TASK REQUIREMENTS :: For the records below, print the lines from the line with "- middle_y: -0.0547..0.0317" through the line with "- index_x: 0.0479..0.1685" exactly as written; include both end lines and exclude the rest.

DATA FOR PROCESSING ::
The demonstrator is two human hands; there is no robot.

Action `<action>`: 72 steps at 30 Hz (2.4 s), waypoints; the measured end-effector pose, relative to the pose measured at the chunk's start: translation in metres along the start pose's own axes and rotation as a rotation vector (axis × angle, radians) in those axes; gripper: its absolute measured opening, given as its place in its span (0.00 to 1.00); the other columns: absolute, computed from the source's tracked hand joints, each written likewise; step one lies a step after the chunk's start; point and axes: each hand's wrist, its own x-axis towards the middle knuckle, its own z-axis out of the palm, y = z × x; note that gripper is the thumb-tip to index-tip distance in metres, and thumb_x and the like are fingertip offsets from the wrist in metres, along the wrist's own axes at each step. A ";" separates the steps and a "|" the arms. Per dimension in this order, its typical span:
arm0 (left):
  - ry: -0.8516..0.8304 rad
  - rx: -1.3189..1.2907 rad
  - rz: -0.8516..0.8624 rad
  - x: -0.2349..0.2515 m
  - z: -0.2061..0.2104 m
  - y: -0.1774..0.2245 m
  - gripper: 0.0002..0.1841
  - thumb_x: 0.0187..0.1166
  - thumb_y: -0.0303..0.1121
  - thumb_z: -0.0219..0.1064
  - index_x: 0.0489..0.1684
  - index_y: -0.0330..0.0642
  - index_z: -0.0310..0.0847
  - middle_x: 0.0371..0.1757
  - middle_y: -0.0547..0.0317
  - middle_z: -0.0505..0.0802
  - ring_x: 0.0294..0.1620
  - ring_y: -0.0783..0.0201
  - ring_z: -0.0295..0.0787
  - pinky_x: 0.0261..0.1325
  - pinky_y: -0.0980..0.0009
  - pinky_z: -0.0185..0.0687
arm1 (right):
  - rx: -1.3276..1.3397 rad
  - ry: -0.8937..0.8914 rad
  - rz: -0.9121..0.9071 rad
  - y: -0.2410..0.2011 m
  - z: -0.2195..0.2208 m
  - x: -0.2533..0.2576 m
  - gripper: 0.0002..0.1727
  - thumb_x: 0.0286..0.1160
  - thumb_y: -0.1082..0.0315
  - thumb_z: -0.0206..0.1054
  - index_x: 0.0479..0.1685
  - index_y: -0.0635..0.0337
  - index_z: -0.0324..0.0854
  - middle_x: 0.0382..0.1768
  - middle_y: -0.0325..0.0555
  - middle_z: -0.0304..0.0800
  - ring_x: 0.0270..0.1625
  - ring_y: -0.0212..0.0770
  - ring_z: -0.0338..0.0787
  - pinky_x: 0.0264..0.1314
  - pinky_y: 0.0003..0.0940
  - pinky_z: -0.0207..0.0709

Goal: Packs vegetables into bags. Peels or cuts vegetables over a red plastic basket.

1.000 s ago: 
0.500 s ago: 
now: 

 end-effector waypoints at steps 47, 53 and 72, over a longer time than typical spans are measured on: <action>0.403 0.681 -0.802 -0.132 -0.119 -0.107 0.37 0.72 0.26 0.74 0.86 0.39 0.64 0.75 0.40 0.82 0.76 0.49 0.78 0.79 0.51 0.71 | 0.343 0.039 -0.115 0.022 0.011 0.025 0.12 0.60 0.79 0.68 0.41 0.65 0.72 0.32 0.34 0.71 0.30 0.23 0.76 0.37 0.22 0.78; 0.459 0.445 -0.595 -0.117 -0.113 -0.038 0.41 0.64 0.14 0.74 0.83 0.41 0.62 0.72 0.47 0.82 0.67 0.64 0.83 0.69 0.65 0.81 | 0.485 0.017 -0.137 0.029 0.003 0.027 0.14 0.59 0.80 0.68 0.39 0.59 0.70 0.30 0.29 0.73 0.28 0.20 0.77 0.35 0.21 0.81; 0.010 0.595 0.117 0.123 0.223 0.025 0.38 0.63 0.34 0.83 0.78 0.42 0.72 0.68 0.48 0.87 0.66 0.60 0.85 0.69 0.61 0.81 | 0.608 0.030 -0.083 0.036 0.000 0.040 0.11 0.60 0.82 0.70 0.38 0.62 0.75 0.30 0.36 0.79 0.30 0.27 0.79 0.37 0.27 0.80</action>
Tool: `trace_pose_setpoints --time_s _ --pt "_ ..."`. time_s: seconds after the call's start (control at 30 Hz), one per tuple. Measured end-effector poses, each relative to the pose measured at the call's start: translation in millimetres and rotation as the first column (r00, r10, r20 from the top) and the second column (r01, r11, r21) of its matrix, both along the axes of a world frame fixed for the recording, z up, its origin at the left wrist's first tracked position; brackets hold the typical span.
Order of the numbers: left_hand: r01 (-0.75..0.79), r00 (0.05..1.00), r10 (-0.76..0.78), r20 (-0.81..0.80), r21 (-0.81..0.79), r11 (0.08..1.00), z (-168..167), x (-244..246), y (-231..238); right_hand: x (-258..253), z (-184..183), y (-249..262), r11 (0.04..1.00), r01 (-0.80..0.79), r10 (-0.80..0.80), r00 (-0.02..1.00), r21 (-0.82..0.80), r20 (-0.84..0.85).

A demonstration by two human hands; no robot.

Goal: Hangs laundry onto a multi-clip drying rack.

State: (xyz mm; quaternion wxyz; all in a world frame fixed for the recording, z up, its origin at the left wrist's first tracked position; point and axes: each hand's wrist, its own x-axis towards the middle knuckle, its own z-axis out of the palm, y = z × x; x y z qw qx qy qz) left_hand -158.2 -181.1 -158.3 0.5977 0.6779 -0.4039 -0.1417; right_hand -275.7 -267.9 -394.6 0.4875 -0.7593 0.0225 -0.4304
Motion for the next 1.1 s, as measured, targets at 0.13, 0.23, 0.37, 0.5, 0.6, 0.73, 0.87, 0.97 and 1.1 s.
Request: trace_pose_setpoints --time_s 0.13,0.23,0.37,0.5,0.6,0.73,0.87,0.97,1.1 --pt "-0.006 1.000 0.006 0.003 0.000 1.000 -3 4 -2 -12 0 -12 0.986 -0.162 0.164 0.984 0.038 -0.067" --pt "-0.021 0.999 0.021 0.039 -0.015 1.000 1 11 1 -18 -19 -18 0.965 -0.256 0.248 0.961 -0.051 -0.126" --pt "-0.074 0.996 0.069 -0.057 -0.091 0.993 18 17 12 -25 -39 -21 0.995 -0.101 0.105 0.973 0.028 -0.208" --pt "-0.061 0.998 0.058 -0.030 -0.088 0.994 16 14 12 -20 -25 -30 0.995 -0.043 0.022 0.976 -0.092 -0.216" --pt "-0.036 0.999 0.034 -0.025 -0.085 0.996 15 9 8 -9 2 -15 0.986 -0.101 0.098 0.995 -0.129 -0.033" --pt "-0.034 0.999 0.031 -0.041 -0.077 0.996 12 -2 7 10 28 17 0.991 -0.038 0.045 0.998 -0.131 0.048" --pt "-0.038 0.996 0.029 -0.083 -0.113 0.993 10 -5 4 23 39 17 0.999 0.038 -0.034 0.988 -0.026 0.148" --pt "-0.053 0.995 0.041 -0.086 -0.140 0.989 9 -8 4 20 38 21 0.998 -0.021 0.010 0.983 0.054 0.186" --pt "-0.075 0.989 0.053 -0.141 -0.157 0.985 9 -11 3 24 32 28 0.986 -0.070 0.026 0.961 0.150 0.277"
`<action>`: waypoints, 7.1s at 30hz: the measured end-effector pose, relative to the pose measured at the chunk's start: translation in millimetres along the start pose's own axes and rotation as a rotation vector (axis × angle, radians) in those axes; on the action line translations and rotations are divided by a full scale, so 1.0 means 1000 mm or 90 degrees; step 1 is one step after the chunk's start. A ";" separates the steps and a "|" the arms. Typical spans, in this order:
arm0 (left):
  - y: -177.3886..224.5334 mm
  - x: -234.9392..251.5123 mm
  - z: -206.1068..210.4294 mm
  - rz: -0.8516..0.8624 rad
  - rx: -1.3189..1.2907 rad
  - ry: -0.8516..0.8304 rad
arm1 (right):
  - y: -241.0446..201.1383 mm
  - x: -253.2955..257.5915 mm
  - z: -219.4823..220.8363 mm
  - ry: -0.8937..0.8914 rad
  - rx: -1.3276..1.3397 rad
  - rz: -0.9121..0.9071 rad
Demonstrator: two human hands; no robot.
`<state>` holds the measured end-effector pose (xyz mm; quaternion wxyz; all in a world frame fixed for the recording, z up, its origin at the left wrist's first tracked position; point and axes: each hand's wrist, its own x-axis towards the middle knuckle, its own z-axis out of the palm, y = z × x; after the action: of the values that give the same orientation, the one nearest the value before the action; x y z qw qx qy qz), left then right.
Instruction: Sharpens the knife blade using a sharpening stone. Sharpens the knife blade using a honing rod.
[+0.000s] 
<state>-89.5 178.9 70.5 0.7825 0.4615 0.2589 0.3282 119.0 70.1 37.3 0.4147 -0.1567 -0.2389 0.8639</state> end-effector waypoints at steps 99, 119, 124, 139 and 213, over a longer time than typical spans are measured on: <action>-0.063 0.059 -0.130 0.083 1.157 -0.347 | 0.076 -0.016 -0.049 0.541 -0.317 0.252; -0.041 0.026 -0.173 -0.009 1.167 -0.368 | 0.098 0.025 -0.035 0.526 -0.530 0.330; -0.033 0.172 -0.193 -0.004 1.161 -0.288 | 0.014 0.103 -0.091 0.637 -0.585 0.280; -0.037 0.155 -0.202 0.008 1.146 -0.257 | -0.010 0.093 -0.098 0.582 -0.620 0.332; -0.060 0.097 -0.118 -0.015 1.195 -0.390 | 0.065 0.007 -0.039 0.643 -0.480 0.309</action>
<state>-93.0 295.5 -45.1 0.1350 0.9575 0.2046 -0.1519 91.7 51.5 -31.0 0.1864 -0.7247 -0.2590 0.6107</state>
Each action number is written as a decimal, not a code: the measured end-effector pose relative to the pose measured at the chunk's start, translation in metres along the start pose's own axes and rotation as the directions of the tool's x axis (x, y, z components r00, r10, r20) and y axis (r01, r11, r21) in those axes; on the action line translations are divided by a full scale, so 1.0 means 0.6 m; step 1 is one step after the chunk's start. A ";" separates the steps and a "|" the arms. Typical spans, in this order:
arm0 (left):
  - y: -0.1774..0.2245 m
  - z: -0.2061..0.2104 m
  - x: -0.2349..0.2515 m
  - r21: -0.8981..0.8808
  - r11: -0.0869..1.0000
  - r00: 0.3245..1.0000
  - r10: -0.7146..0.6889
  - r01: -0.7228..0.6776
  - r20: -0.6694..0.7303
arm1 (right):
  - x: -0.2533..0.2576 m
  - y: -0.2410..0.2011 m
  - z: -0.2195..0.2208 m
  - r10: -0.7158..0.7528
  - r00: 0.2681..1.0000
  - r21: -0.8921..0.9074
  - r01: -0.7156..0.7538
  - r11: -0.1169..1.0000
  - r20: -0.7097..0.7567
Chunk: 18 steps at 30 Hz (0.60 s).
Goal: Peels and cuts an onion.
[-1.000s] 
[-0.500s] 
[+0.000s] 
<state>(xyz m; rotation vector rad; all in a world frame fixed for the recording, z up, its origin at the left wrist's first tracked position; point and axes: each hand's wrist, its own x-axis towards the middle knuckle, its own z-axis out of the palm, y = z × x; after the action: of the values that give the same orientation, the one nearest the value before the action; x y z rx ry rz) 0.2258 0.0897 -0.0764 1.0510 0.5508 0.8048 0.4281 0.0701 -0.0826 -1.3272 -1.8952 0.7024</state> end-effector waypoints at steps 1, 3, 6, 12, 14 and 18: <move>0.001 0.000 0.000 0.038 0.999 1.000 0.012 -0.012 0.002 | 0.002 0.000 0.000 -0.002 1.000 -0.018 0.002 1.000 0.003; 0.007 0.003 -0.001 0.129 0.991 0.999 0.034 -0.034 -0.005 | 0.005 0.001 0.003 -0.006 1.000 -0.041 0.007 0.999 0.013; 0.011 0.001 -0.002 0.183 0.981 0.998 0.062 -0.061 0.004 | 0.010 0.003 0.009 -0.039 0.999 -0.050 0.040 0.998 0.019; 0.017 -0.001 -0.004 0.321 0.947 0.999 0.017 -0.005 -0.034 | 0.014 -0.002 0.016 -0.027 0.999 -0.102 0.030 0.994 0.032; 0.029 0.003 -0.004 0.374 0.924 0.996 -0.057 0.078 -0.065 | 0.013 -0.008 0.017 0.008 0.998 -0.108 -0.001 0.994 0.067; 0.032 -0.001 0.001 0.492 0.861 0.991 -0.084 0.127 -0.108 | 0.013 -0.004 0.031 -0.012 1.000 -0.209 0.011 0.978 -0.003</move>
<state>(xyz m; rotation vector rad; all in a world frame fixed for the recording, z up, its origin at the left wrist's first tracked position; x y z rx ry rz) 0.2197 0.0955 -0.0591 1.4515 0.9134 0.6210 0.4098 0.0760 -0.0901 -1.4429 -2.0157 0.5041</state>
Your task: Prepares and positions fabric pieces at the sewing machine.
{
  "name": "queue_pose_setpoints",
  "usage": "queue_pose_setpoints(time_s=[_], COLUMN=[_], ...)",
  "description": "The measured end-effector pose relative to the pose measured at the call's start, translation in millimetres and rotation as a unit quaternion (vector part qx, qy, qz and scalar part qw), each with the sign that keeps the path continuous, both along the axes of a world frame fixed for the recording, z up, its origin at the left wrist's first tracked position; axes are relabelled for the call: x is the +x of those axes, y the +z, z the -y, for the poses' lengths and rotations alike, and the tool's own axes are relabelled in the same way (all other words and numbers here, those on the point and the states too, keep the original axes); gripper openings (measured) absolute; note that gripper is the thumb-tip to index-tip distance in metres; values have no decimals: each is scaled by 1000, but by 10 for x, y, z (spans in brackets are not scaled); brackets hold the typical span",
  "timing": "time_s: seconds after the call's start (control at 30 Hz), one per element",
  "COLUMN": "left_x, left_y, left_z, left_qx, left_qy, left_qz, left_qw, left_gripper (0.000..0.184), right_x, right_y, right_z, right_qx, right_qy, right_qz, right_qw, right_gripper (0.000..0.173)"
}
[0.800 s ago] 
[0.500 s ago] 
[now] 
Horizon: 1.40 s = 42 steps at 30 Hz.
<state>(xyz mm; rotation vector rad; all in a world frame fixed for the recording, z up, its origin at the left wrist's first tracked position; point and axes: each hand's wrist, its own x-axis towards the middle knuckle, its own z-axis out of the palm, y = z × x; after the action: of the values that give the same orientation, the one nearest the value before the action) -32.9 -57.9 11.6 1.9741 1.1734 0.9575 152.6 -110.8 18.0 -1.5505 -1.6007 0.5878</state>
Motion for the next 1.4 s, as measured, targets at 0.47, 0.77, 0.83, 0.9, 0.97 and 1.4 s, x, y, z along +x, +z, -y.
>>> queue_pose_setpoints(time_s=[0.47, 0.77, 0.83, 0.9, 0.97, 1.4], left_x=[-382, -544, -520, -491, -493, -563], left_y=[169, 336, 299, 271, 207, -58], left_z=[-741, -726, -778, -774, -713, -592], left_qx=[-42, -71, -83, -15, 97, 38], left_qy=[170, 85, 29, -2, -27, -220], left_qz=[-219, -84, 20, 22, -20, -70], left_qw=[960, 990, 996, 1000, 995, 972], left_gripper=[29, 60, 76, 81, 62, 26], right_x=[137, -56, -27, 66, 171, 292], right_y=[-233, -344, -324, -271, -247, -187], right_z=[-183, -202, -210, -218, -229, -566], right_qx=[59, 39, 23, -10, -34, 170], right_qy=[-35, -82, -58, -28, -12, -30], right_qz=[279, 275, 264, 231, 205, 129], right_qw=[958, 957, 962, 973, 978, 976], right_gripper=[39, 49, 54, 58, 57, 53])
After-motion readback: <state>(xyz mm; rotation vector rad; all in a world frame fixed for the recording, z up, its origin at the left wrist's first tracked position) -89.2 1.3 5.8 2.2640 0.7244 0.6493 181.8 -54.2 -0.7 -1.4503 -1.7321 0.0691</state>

OUTPUT ::
  - middle_y: -0.0547..0.0317
  - middle_z: -0.0505..0.0802
  - ring_x: 0.0294..0.1620
  - ring_y: -0.0783..0.0201
  - ring_z: -0.0295..0.0787
  - pinky_x: 0.0261..0.1325
  - pinky_y: -0.0980..0.0009
  - pinky_z: -0.0185..0.0687
arm1 (right):
  - rx: -1.3276..1.3397 rad
  - ry: -0.8937..0.8914 rad
  - rz: -0.9121..0.9071 rad
  - y: -0.2410..0.2011 m
  - z: -0.2195..0.2208 m
  - x: -0.2533..0.2576 m
  - gripper: 0.0002..0.1727
  - thumb_x: 0.0286..0.1160
  - thumb_y: -0.1082..0.0315
  - thumb_z: -0.0206..0.1054
  - index_x: 0.0479..0.1685

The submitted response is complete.